ASSIGNMENT: Retype word for word the stretch of entries below from the line that has "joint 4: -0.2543" through the line that has "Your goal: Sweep", and omit the pictures.

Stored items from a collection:
== Segment start ==
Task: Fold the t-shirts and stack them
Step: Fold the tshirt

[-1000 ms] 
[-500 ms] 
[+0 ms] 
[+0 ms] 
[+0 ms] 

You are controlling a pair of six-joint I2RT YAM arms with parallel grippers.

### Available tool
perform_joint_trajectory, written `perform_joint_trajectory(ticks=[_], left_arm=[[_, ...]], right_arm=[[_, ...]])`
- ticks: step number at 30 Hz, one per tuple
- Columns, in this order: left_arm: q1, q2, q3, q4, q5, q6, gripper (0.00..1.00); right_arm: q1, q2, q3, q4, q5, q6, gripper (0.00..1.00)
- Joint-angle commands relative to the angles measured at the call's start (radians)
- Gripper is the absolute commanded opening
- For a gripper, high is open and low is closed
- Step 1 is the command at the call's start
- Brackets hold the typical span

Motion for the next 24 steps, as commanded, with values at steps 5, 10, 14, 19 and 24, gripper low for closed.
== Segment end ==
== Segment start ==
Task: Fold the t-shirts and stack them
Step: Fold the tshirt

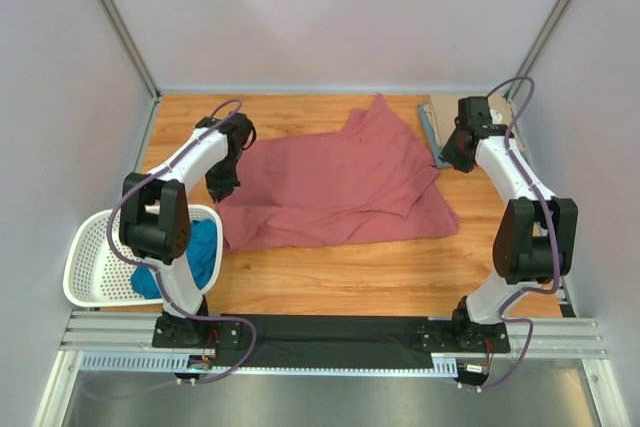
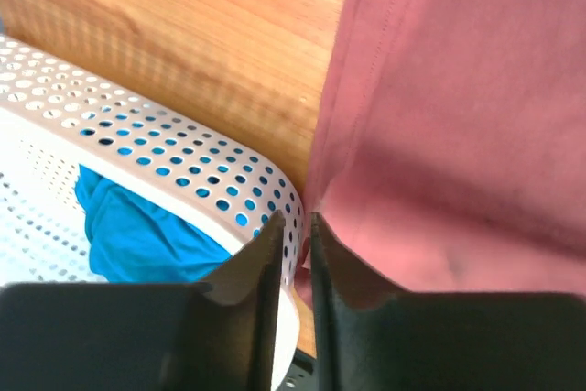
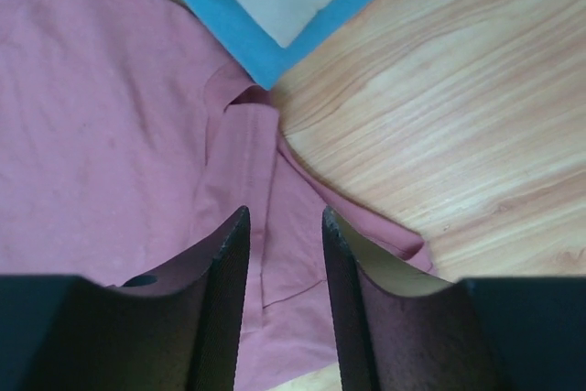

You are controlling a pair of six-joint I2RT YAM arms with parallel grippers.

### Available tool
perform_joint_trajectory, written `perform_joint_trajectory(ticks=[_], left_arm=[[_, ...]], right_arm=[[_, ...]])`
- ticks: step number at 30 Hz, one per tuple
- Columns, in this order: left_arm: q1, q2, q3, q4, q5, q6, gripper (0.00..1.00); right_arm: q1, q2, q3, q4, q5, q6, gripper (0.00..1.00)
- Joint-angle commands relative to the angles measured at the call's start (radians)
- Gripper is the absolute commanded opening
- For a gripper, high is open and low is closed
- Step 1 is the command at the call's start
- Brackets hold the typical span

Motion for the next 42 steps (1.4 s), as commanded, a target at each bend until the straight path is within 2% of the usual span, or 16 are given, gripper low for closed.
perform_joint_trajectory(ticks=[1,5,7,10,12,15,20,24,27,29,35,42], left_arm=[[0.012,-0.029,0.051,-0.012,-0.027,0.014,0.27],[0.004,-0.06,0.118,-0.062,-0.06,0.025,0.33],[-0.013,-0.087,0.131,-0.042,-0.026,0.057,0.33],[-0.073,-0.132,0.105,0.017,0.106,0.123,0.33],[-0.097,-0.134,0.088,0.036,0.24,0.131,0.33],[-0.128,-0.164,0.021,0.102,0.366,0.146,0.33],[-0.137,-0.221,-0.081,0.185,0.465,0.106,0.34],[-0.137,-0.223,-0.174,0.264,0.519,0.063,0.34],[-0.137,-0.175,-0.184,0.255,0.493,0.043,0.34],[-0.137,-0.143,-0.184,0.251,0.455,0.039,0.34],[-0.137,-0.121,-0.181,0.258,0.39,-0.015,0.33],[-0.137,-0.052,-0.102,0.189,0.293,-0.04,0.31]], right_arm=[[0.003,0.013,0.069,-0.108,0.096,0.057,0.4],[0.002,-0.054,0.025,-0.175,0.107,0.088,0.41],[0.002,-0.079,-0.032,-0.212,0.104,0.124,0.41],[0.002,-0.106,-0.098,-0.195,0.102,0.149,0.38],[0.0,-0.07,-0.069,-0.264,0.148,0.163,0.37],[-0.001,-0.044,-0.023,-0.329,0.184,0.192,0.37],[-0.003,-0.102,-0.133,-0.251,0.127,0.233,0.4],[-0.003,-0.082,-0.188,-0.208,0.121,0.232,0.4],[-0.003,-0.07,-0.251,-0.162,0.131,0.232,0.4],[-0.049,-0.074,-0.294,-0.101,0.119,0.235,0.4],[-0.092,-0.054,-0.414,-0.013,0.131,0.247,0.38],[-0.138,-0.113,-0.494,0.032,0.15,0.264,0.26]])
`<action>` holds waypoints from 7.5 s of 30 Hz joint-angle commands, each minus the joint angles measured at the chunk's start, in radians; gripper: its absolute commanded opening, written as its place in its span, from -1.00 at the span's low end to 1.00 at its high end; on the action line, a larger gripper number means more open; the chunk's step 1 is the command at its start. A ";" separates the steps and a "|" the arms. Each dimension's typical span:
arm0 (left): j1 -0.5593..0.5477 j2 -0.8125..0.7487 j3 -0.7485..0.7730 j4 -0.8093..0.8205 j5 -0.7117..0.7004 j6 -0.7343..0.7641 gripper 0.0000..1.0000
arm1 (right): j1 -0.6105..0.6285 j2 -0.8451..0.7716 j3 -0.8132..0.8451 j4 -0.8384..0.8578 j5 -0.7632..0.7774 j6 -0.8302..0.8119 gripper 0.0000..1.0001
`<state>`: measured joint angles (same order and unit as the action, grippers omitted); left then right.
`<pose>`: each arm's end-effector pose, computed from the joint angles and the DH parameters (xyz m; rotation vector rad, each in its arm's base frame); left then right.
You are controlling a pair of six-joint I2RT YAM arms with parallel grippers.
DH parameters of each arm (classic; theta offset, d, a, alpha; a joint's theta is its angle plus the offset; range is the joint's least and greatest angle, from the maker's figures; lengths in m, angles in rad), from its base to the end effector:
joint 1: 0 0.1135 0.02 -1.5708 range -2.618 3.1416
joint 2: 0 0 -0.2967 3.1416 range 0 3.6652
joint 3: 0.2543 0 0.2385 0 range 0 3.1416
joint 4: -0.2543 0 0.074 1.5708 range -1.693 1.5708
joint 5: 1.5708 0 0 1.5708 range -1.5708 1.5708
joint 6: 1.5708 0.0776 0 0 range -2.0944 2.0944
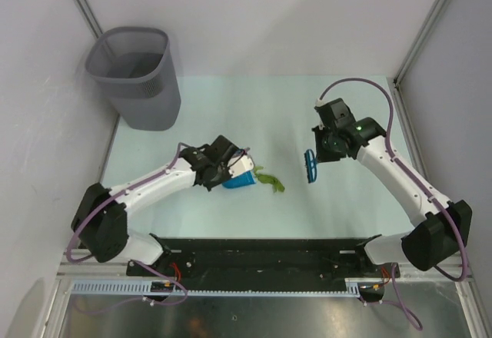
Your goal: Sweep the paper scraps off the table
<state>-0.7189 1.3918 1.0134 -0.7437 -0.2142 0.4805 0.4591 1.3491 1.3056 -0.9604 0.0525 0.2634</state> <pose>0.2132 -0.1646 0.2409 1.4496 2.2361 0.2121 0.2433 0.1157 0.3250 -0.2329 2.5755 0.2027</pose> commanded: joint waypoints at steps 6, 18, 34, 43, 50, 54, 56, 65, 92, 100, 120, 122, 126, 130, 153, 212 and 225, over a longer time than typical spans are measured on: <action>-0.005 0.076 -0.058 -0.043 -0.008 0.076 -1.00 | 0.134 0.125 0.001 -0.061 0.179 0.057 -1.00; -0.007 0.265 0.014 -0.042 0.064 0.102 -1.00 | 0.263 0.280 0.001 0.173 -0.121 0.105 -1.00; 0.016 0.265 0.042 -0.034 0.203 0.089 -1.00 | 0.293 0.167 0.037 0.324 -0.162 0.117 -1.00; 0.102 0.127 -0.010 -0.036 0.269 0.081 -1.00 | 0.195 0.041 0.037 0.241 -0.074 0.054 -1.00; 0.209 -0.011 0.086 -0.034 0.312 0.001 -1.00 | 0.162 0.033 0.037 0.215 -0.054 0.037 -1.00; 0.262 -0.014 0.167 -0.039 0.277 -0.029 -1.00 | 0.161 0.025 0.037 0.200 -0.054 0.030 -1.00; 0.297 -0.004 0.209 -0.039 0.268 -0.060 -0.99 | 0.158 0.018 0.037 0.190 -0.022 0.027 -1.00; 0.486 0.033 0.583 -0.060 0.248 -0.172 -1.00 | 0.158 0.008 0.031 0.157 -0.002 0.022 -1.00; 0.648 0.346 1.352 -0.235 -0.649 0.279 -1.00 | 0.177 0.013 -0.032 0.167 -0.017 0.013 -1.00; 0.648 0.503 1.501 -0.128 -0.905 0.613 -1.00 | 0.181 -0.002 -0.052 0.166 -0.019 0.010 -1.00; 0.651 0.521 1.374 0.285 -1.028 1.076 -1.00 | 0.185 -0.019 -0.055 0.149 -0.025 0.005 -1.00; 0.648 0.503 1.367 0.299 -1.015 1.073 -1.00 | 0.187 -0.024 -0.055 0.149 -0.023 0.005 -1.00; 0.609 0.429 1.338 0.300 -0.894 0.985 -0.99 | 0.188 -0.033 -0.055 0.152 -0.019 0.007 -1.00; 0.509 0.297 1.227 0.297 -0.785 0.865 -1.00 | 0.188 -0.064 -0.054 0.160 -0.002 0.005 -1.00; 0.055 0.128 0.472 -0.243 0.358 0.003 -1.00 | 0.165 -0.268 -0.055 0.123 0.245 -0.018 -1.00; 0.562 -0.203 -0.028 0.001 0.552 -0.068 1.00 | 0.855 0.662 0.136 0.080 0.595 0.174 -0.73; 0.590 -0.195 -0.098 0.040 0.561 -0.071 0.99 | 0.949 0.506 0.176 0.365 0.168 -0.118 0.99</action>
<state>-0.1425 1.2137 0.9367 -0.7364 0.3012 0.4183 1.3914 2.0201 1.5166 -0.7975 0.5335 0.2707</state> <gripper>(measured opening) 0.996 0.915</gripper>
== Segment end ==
THE ANSWER:
joint 4: -0.2543 0 0.074 1.5708 range -1.693 1.5708
joint 5: 1.5708 0 0 1.5708 range -1.5708 1.5708
joint 6: 1.5708 0.0776 0 0 range -2.0944 2.0944
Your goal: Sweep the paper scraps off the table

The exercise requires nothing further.